Collected data
[Start of Attachment]

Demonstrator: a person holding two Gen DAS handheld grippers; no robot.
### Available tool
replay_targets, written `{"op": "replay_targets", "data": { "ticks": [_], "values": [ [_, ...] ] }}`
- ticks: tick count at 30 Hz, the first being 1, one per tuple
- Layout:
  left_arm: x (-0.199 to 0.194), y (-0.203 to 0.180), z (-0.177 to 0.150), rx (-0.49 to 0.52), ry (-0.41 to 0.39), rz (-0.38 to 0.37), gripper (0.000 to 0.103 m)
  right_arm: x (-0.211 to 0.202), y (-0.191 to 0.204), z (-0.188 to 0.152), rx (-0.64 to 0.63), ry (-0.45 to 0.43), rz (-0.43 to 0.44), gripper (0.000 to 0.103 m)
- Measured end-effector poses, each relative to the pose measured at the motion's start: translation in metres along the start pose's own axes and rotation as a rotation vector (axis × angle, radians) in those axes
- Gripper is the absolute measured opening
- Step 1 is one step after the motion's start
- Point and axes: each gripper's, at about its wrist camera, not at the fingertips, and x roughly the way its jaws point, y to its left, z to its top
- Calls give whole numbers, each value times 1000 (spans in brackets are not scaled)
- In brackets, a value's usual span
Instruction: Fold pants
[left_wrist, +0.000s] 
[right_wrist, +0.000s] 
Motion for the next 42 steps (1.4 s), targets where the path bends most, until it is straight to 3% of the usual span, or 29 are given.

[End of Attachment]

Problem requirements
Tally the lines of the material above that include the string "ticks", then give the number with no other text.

Response box
2